Exercise aim: Go through the listing and copy each line that has the string "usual" in it.

Dataset excerpt:
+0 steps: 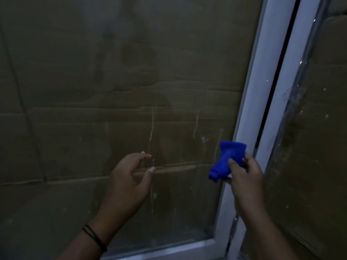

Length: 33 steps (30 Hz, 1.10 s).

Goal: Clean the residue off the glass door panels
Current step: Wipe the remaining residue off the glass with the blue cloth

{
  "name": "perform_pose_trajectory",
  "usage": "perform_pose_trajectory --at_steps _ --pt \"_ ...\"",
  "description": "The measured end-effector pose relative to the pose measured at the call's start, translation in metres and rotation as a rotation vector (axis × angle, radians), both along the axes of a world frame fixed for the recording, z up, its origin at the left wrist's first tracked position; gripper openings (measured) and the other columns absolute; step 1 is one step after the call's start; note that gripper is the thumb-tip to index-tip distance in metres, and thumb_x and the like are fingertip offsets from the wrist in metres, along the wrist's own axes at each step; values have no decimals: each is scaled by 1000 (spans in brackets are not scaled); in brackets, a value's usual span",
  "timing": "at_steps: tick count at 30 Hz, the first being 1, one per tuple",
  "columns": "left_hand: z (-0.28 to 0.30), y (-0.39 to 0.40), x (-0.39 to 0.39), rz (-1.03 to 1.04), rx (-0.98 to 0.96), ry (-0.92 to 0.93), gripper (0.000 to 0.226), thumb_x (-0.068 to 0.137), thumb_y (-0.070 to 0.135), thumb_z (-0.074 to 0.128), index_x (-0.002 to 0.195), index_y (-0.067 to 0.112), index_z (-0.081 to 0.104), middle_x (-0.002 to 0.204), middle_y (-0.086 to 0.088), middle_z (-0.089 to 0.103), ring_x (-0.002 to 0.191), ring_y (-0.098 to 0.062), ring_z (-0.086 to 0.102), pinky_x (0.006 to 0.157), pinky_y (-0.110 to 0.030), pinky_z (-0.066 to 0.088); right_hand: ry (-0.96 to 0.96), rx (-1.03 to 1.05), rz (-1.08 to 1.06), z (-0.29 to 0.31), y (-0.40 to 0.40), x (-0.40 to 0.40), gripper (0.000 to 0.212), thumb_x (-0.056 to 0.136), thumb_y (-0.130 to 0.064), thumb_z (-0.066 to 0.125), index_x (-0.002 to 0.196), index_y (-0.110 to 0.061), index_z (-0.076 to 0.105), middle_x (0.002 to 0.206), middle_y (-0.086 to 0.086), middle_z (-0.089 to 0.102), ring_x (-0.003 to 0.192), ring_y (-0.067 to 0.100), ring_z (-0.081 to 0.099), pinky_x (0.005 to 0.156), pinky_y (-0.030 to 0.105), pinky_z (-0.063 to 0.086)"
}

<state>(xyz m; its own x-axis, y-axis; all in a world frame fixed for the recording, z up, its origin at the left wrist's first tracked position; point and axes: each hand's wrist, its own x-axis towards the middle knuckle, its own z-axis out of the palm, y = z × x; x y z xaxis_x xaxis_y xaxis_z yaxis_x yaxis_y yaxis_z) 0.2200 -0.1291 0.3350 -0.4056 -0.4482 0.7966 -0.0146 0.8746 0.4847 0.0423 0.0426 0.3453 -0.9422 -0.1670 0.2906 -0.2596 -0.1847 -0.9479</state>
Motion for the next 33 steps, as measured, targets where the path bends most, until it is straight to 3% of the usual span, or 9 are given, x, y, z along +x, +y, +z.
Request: perform_pose_trajectory --at_steps 3,7,14,17,21,23,26,30,33 --pt "15 -18 -1 89 -137 5 20 80 22 61 95 10 69 95 -1 66 90 -17 61 85 -23 42 262 113 -250 14 -16 -37 45 93 -12 52 134 -28 45 124 -2 53 91 5 53 76 25 44" --pt "22 -47 5 234 -237 2 33 80 31 53 97 8 70 95 -6 65 90 -25 60 82 -35 45 395 289 -381 22 -38 -73 48 94 -5 46 140 -17 40 125 8 47 95 8 44 79 25 36" --pt "26 -94 23 389 -322 47 32 81 29 52 97 8 69 91 -10 62 87 -26 53 79 -35 39 443 249 -349 10 -96 -63 47 92 2 47 137 -11 46 100 6 44 81 15 45 71 13 27" --pt "24 -103 28 400 -303 25 35 80 31 50 97 8 70 90 -11 63 85 -29 55 79 -36 39 528 173 -333 7 -128 -29 44 88 11 48 130 -3 52 93 11 46 76 23 50 69 16 29" --pt "24 -108 30 400 -290 22 36 80 31 49 97 7 70 90 -11 63 86 -29 54 79 -36 38 732 225 64 2 -168 29 47 89 5 49 131 -15 52 99 0 50 79 8 50 69 12 39" --pt "26 -110 32 399 -288 21 36 79 31 49 98 7 69 90 -11 63 86 -30 55 79 -36 38 652 221 250 5 -176 44 41 92 -2 49 130 -18 54 105 -4 54 87 0 52 77 8 41" --pt "29 -113 36 403 -292 15 37 80 32 49 99 8 69 91 -10 62 87 -31 55 80 -36 38 195 8 306 21 -167 42 36 93 -7 52 127 -17 56 116 -2 61 98 0 58 88 14 44" --pt "32 -116 38 416 -292 17 36 80 33 49 100 10 68 92 -10 63 88 -32 56 79 -39 40 -42 -267 146 35 -118 13 24 92 -2 49 107 -17 60 93 3 67 75 8 63 70 23 49" --pt "33 -115 37 422 -288 16 37 80 34 48 100 10 68 92 -10 63 88 -33 56 79 -40 40 -19 -214 -118 42 -77 -14 25 90 -3 49 107 -18 60 91 1 67 74 12 61 68 28 47"
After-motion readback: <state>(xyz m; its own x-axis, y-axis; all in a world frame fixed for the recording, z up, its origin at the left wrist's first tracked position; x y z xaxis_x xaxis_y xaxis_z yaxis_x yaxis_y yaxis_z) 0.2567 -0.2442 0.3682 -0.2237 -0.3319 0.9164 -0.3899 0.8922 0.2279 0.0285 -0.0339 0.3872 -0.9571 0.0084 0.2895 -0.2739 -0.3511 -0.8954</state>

Result for this task:
  "description": "The measured end-effector pose relative to the pose measured at the call's start, translation in metres and rotation as a rotation vector (axis × angle, radians), both along the axes of a world frame fixed for the recording, z up, its origin at the left wrist's first tracked position; gripper openings (measured) and the other columns absolute; step 1 is one step after the call's start; note that gripper is the thumb-tip to index-tip distance in metres, and thumb_x and the like are fingertip offsets from the wrist in metres, along the wrist's own axes at each step; values have no decimals: each is scaled by 1000 (spans in brackets are not scaled); in brackets, a value's usual span",
Motion for the next 33 steps, as measured, targets where the path bends most, until it is straight to 3% of the usual span, or 9 are given, x, y, z along +x, +y, +z.

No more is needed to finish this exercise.